Overall: given the time frame of 2 hours, and the complexity involved with setting up OpenStack, we had decent participation. At-least I know 5-7 people had it configured and running. Thanks to Russel, Jeff Peeler, Sandro Mathys, Rich Bowen for helping and assisting participants during the test event.

TODOs/Notes/Hallway

These are arbitrary discusssions, notes to self, todos, amusing (to me) snippets from hallway conversations. Let’s see what I can recall.

  • I ran into Luke Macken in the hotel lobby, one of the evenings, we briefly talked about virtualization, and he mentioned he tried PCI passthrough of a sound card with KVM/QEMU, and couldn’t get it working. I said, I’ll try and get to him (Note to self: Add this as 198th item on the TODO list).
  • From discussions with Matthew Miller: we need to switch to Oz from Appliance Creator to generate Fedora Cloud images.
  • Try out Ansible’s OpenStack deployer tool.
  • Had an interesting hallway chat with Bill Nottingham, Miloslav Trmac, in the relaxed environment of the Charleston Aquarium (do /not/ miss this mesmerizing place if you’re in Charleston!). Topics: Various Cloud technologies, mailing list etiquette (the much discussed recent LKML epic thread about conflicts, strong language to convey your points, etc.)
  • Books: On day-1 evening dinner, Paul Frields mentioned ‘Forever war’ as one of his favorites and highly recommended it.
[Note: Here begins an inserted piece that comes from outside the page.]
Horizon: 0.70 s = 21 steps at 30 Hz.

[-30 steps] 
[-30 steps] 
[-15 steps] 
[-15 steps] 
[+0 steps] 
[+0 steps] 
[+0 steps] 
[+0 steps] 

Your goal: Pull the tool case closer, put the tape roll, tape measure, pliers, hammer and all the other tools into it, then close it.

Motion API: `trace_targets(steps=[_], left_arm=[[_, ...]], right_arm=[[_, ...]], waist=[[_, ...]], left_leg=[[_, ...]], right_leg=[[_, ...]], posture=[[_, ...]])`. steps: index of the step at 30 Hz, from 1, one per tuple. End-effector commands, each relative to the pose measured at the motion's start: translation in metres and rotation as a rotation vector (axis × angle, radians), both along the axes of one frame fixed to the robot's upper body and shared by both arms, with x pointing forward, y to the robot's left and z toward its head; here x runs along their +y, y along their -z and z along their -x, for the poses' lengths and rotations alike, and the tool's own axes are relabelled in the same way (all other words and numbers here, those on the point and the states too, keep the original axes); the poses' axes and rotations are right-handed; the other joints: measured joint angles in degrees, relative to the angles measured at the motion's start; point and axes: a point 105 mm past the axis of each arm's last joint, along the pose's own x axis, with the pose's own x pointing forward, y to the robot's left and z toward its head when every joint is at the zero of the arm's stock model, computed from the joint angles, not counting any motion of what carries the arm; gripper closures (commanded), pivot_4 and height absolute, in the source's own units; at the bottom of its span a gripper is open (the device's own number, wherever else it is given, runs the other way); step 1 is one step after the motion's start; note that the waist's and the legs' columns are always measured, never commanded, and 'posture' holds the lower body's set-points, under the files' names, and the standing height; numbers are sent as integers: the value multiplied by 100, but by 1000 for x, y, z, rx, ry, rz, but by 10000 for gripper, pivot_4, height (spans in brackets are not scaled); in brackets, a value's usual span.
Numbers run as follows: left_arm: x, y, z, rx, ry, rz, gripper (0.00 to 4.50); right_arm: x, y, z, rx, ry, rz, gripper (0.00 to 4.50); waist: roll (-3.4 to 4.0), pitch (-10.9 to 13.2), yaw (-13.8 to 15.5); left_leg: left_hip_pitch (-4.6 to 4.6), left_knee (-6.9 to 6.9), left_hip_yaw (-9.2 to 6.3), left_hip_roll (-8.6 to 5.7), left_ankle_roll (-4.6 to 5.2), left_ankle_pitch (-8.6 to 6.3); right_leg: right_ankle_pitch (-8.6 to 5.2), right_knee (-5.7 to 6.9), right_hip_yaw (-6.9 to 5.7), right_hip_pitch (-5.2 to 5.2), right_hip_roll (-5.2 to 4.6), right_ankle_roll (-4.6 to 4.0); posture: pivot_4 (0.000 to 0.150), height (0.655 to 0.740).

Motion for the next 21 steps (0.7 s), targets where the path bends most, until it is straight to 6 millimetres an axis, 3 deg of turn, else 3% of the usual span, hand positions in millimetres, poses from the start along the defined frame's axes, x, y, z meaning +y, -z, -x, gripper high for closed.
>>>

Next day, during the evening event, at the Mynt bar, Greg DekonigsBerg said, “anything & everything by Jim Collins”. The same evening, while still discussing books, Tom Callaway said “no, that’s not the right book” (or something along the lines) when I mentioned ‘Elements of Style’. I don’t know what was his reasoning was, I liked the book anyway. :-)
  • I learnt interesting details about life in Czech Republic from conversations with Jan Zeleny.
  • A lot of little/long conversations with Adam Williamson (Fedora QA Czar), Robyn Bergeron Ruth Suehle, Christopher Wickert, Rahul Sundaram, Cole Robinson, Toshio Kuratomi, and all others I missed to name here.
  • Thanks Toshio for the delicious Peaches! (He carried that large box of Peaches in the cabin luggage.) Also thank you for the nice conversation on last Tuesday, and taking us to the breakfast place Kitchen, on King’s street.
  • Also, I tried Google Glass from Jon Masters. But it wasn’t quite intuitive, as I have prescription glasses already.